## [WHAT THIS TASK INVOLVES]
Take the line containing "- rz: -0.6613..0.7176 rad" and every line after it to the end of the data, and write them out exactly as they appear.

## [RAW DATA]

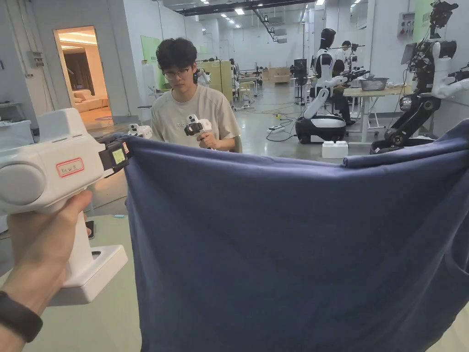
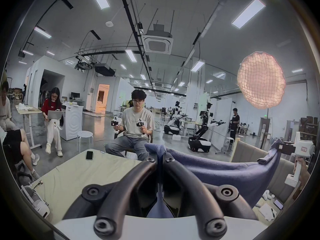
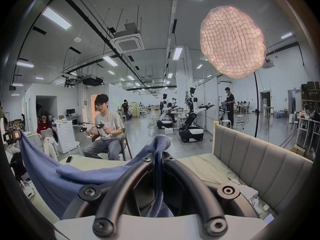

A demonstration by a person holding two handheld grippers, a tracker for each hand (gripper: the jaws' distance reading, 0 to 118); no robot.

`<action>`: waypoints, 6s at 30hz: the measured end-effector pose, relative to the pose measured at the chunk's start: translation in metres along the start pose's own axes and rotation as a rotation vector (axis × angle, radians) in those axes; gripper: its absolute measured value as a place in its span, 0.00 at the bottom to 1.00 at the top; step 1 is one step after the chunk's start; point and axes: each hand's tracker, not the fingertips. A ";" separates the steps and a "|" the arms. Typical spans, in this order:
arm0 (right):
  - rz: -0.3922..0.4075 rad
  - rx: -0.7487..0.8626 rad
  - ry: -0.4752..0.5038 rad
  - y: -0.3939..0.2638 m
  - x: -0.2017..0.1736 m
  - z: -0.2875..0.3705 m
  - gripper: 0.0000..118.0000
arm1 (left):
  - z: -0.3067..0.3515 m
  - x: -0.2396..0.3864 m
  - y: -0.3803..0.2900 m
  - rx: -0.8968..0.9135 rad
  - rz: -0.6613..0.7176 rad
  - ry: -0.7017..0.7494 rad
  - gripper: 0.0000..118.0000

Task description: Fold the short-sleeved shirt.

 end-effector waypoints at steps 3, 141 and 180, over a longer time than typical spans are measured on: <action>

## [TASK SOLUTION]
  - rz: -0.6613..0.7176 rad
  - ry: -0.7017..0.7494 rad
  - gripper: 0.0000..118.0000

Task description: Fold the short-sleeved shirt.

 end-effector waypoints at steps 3, 141 and 180, over a longer time than typical spans are measured on: <action>

There is no more to this output.